4. **`base - 4u` underflow assumption.** §4 contracts `m.x ≥ 4`.
Robust enough? What if a future caller violates it — silent
pixel-buffer-underread? Worth an assert in the bench-side
harness when constructing meta.
5. **Anything missing.** Same prompt as cycle 1.
## 9. Phase 6'' execution order
If Phase 5'' approves:
1. Write `src/v3d_lpf_h_4_8.comp` (GLSL shader from §4)
2. Write `tests/bench_v3d_lpf.c` (clone of `bench_v3d_idct.c`,
swap kernel + meta layout)
3. CMake wiring
4. Build, run M1''
5. If 100 % bit-exact → run M2'', compute R''
6. Per Phase 1 decision table:
- R'' ≥ 0.5 → run M4''
- R'' < 0.5 → still run M4'' per cycle-1 calibration adjustment
7. Phase 7'' verdict → Phase 9 lessons → cycle 3 (CDEF? MC?
another kernel) OR honest close cycle 2 only.
## 10. Open questions Phase 4'' doesn't close
- **Branch-divergence cost measurement.** Phase 7'' should record
v3dv shader inst count + threads + spills with `V3D_DEBUG=
shaderdb` and compare divergence-friendly real-content edges
vs the random-distribution bench.
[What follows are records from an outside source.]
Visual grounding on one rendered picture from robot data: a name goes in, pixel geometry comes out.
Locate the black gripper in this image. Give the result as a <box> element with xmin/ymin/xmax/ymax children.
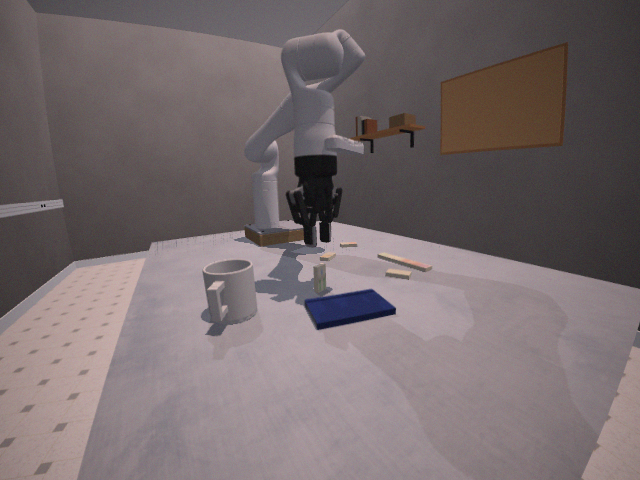
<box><xmin>286</xmin><ymin>155</ymin><xmax>342</xmax><ymax>248</ymax></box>

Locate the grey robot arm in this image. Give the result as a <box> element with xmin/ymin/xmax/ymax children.
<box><xmin>244</xmin><ymin>29</ymin><xmax>365</xmax><ymax>229</ymax></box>

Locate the grey cup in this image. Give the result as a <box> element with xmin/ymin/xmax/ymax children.
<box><xmin>203</xmin><ymin>259</ymin><xmax>257</xmax><ymax>324</ymax></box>

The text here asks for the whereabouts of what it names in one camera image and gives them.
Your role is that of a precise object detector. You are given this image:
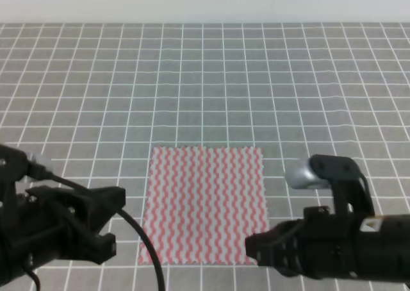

If real-content has very
uniform branches (e.g., all-pass-`fm` runs), per-frame perf
improves over the predicted band.
- **Per-edge meta packing.** Cycle 1 v5 showed that manually
packing storage didn't help. Skip the pre-emptive optimisation
here.
- **Vertical variant.** `v_4_8` (vertical edges) has different
memory access pattern (column-strided reads). Cycle 2 v2 if
v1 succeeds.
- **wd=8 / wd=16 paths.** Bigger filters with more conditional
branches. Cycle 3+ if cycle 2 succeeds.